YOUR TASK> If a line contains "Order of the", it is the last one to write out; begin with the first line of the records and copy each exactly.

+ + + + +

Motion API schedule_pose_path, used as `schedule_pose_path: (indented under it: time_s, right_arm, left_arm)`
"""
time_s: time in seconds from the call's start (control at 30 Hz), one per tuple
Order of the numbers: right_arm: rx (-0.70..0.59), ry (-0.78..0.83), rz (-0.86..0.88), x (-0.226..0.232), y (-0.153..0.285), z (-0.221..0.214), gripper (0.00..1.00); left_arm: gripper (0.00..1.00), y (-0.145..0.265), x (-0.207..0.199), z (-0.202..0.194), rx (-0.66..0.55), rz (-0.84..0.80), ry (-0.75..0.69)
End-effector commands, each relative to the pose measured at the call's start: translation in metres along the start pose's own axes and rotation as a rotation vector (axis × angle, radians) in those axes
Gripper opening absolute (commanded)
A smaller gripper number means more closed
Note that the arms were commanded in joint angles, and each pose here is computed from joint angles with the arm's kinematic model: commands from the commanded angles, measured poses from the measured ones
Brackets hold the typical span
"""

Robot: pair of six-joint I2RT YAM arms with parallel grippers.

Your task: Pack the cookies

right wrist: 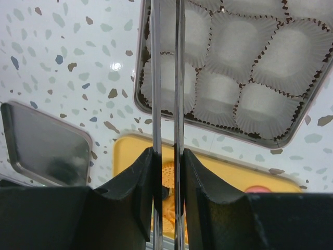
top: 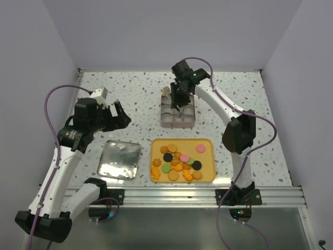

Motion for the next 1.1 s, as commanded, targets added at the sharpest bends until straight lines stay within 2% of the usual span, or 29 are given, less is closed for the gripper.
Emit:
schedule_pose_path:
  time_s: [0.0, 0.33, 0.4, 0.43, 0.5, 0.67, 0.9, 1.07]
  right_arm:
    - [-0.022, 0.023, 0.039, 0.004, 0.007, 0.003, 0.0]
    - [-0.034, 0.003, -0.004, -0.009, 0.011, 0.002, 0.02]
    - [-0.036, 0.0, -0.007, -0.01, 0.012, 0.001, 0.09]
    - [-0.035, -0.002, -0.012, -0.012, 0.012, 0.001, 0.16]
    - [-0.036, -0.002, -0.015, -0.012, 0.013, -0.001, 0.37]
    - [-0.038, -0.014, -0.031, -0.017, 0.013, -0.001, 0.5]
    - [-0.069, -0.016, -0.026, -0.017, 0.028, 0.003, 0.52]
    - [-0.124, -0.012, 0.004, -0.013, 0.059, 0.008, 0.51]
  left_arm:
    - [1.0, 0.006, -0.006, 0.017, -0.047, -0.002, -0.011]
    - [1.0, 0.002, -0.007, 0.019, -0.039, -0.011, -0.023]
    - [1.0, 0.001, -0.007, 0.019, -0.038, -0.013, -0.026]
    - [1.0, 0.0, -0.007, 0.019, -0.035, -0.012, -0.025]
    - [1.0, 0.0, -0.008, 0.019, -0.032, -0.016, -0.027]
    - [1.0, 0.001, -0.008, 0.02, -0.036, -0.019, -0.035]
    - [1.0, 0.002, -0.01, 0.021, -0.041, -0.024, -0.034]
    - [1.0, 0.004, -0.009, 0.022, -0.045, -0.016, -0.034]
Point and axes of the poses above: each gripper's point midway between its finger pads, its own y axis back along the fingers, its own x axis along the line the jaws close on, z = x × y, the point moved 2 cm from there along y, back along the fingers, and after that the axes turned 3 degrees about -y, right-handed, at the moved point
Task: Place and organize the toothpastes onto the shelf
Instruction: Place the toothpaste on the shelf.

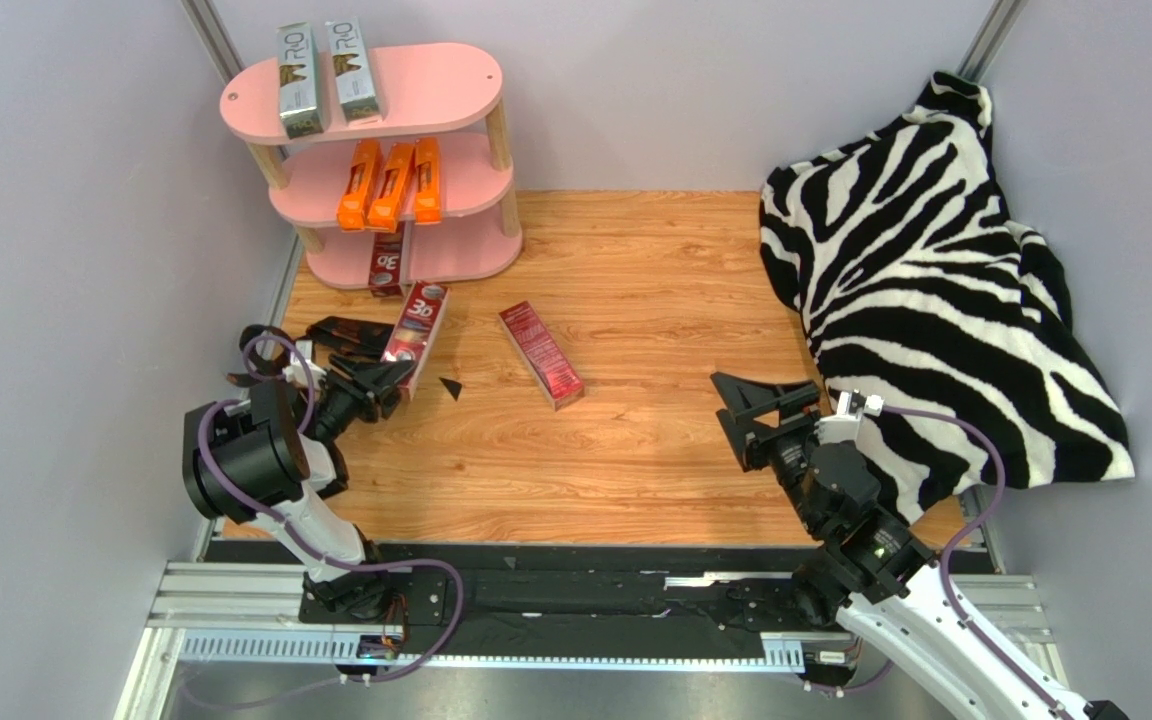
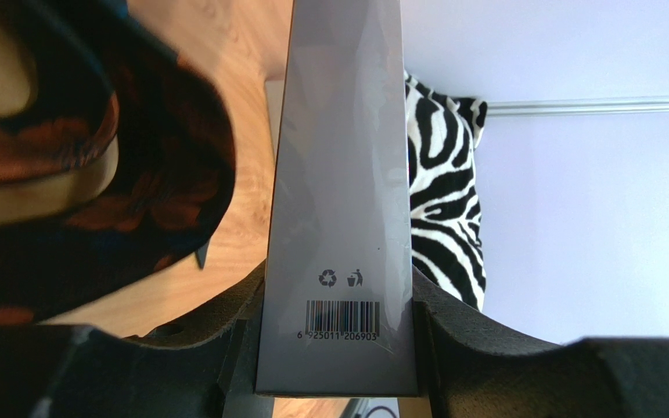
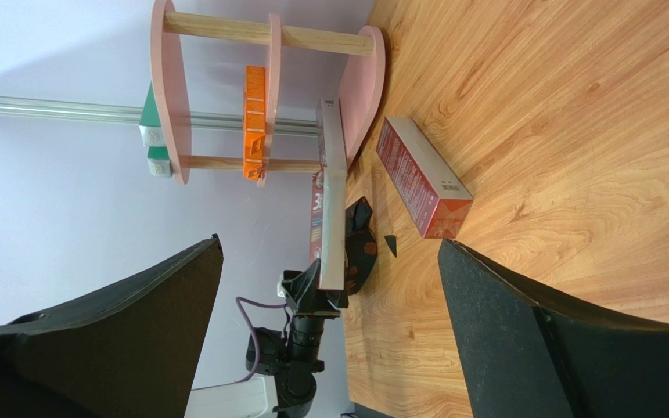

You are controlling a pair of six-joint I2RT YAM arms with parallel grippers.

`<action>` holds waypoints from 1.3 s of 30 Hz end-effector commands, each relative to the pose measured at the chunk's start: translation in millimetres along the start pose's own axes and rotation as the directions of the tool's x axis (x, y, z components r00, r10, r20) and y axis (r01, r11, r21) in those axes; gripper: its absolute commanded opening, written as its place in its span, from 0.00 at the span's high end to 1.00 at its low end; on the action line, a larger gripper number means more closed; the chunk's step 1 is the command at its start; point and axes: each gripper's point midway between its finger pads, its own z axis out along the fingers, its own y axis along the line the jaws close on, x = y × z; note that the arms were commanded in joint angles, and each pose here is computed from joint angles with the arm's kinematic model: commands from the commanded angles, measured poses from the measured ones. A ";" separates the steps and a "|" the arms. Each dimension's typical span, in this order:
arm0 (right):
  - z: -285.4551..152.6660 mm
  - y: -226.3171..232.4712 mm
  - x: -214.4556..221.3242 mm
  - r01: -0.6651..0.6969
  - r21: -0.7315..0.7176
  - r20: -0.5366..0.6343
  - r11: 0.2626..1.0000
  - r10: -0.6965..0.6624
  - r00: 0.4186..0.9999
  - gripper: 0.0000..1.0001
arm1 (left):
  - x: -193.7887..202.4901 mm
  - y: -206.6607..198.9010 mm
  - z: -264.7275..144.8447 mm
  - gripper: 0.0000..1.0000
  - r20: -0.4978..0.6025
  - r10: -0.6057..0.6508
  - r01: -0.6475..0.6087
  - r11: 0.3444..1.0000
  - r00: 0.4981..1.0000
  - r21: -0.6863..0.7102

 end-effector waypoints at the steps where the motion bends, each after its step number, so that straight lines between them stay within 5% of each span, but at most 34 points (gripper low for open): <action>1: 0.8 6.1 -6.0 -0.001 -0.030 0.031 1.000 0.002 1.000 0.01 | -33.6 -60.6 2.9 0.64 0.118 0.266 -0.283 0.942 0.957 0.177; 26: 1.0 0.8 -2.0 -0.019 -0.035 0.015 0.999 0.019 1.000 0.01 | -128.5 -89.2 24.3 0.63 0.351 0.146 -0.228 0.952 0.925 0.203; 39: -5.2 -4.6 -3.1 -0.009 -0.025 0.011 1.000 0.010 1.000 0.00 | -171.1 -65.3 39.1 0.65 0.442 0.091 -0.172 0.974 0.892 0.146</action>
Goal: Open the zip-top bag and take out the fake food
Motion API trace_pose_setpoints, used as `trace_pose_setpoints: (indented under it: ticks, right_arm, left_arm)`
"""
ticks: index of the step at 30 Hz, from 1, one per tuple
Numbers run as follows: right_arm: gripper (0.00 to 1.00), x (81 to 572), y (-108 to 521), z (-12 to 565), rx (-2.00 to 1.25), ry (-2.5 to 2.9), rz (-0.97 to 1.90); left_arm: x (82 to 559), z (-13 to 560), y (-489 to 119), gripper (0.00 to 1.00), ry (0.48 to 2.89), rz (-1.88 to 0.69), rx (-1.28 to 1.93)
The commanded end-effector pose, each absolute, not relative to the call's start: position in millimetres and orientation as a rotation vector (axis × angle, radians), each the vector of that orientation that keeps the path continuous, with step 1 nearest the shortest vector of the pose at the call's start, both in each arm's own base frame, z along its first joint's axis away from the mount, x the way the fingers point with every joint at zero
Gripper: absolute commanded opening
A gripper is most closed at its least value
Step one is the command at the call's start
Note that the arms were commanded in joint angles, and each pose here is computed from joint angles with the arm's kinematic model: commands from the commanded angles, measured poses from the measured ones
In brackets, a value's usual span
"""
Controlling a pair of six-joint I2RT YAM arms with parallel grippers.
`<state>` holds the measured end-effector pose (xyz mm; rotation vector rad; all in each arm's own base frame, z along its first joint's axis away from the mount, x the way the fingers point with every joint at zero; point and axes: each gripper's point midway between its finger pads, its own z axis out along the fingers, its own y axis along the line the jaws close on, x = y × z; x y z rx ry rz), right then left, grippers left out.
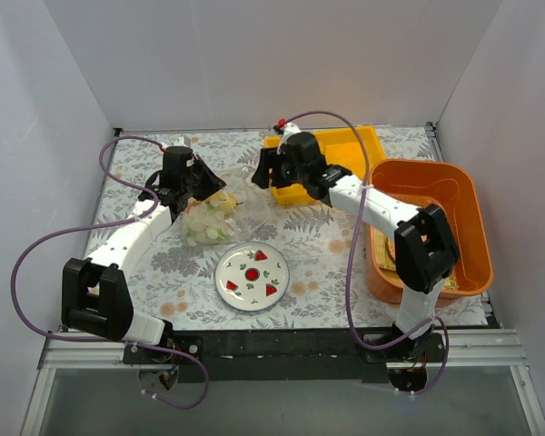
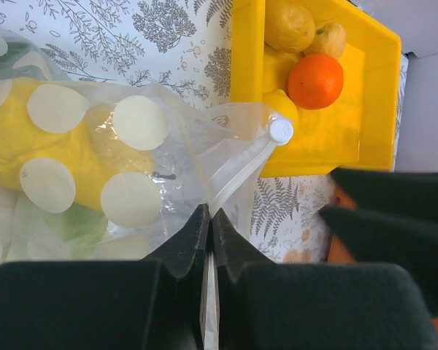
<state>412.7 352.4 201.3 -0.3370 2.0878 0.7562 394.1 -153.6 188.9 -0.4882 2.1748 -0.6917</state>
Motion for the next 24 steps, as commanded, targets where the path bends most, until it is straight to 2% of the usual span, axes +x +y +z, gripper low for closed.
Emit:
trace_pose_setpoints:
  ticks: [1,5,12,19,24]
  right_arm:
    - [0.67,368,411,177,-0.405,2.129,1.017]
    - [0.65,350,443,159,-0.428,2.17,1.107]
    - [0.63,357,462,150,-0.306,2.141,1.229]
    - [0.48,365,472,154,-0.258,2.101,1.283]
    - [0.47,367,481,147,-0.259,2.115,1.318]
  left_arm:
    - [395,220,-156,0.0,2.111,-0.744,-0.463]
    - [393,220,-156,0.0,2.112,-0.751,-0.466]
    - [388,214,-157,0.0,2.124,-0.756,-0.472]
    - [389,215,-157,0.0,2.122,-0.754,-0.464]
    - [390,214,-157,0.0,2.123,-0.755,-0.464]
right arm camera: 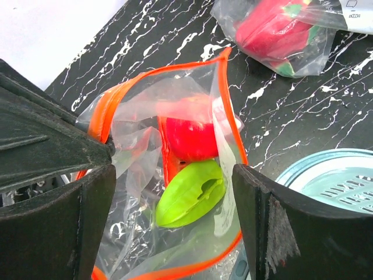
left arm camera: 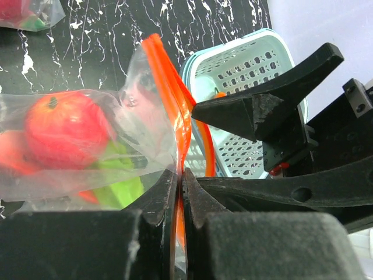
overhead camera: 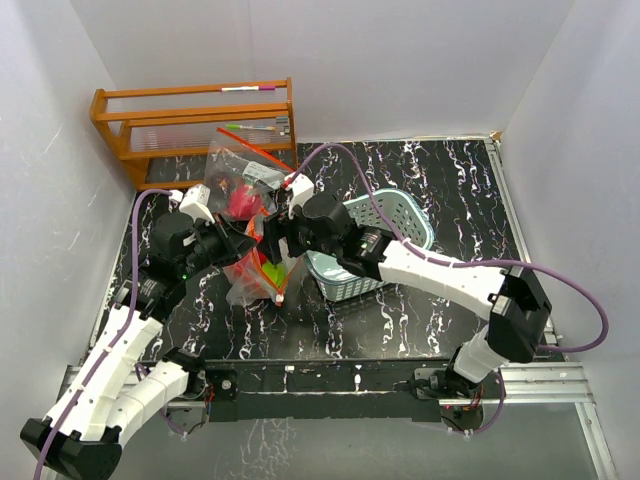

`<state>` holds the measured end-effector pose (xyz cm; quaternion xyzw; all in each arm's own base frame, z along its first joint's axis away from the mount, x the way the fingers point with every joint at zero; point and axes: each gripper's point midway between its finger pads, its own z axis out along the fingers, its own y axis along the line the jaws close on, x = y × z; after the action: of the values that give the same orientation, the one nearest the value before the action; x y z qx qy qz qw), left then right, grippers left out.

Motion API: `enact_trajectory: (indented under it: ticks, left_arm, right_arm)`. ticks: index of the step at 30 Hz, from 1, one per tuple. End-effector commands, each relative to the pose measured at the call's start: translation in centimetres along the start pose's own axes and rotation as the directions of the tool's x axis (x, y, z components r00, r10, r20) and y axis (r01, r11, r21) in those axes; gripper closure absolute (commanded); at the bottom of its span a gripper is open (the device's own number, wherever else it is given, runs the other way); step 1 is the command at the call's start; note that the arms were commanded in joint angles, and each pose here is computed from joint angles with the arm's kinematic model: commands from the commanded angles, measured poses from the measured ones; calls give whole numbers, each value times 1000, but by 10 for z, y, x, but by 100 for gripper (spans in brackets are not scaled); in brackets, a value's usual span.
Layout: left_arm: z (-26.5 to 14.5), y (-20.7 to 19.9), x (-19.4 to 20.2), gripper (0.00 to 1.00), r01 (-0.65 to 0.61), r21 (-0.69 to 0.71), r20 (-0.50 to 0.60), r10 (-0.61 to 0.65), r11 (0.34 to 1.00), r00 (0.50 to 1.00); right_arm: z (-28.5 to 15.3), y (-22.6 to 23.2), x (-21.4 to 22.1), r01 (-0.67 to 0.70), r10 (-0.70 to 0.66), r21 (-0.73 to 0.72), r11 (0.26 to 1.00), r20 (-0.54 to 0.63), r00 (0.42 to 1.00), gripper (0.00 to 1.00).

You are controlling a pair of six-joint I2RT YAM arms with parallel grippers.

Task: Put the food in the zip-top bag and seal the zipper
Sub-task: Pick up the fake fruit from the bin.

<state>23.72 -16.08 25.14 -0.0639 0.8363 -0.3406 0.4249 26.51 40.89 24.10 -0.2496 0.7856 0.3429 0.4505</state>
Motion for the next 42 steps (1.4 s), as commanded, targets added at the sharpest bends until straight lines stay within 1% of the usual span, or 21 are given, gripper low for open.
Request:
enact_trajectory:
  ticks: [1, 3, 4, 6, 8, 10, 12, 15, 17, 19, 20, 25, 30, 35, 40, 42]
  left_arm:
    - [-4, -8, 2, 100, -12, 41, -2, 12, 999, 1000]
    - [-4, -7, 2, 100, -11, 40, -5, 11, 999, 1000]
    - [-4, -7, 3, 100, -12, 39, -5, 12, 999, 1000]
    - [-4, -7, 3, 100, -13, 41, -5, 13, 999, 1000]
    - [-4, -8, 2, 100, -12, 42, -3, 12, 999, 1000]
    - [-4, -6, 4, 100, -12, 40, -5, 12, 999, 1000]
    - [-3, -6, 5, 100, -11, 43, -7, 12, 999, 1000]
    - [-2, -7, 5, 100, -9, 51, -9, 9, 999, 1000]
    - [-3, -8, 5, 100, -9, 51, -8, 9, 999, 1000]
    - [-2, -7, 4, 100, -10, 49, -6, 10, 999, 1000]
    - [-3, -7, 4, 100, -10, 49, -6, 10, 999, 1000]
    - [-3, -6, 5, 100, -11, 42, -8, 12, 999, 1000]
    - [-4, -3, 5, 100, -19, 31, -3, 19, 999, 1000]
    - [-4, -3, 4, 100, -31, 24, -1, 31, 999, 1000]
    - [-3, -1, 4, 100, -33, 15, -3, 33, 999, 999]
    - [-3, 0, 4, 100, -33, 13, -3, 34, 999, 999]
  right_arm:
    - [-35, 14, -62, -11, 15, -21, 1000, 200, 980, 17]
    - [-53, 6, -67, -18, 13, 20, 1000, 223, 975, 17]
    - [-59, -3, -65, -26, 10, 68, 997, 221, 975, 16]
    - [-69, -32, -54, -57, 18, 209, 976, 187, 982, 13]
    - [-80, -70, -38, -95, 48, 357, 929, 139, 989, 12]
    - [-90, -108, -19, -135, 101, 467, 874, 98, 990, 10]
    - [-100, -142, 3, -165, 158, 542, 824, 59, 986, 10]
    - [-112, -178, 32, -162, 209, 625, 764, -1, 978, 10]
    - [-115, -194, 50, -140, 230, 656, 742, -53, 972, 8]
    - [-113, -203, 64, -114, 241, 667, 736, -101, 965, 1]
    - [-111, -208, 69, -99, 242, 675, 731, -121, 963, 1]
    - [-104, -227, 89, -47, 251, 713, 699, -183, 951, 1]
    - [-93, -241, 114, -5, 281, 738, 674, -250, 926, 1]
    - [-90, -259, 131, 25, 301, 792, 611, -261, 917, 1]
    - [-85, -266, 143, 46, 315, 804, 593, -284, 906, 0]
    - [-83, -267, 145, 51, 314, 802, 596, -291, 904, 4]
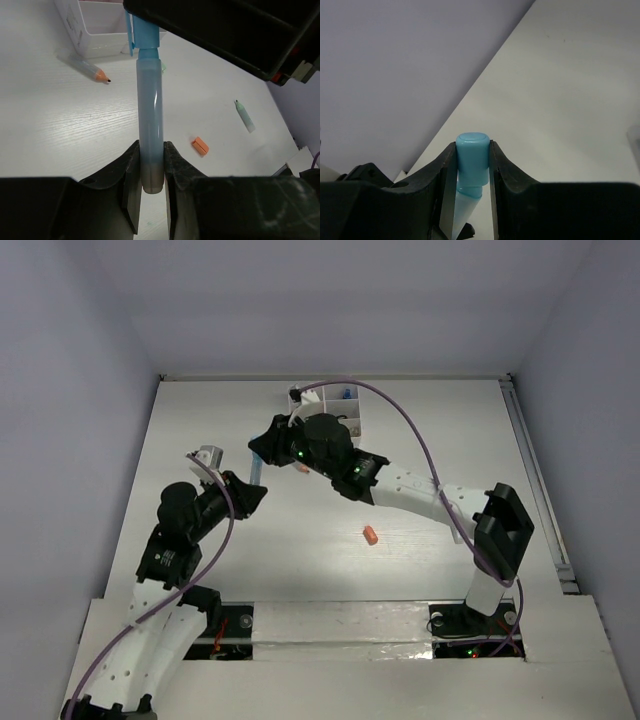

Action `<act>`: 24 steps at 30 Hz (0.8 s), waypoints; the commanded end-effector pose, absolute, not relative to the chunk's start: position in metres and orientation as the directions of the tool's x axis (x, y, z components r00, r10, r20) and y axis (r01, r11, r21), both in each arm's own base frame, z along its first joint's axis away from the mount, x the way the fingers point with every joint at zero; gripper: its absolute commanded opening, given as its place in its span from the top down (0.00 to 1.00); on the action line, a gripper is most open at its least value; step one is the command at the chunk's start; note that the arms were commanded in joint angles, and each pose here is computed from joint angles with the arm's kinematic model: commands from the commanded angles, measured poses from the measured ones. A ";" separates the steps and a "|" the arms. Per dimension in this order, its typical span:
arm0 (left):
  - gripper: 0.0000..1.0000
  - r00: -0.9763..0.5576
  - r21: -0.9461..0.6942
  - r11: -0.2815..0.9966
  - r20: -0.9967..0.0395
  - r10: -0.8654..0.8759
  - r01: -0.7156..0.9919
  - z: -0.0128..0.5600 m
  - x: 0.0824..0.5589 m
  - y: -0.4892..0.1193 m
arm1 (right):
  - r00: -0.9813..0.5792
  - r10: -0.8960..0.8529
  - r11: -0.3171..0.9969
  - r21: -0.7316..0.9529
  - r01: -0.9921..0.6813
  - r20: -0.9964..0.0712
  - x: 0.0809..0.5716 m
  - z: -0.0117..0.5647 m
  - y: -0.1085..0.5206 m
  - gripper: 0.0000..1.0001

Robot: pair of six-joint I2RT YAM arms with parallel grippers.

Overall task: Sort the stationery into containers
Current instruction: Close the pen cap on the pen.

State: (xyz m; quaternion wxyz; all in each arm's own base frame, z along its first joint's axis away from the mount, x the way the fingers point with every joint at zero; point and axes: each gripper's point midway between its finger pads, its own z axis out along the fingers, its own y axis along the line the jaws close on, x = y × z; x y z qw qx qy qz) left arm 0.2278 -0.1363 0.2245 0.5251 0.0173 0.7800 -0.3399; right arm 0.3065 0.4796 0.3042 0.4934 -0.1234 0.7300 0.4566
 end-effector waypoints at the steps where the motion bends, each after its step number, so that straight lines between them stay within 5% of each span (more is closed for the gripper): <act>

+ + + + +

WRITTEN REPLY>
Motion API schedule_pose_path, used as `schedule_pose_path: (indented under it: time_s, right_arm, left_arm)`
"""
time_s: time in seconds from the call's start (control at 30 Hz), one per tuple
Order of the numbers: right_arm: rx (-0.70..0.59), ry (-0.78..0.83), rz (-0.86..0.88), x (-0.226..0.232), y (-0.153..0.285), z (-0.221..0.214), gripper (0.00..1.00); left_arm: gripper (0.00..1.00), y (-0.145..0.265), x (-0.207..0.199), z (-0.202..0.194), rx (-0.66..0.55), rz (-0.84..0.80), ry (-0.75..0.69)

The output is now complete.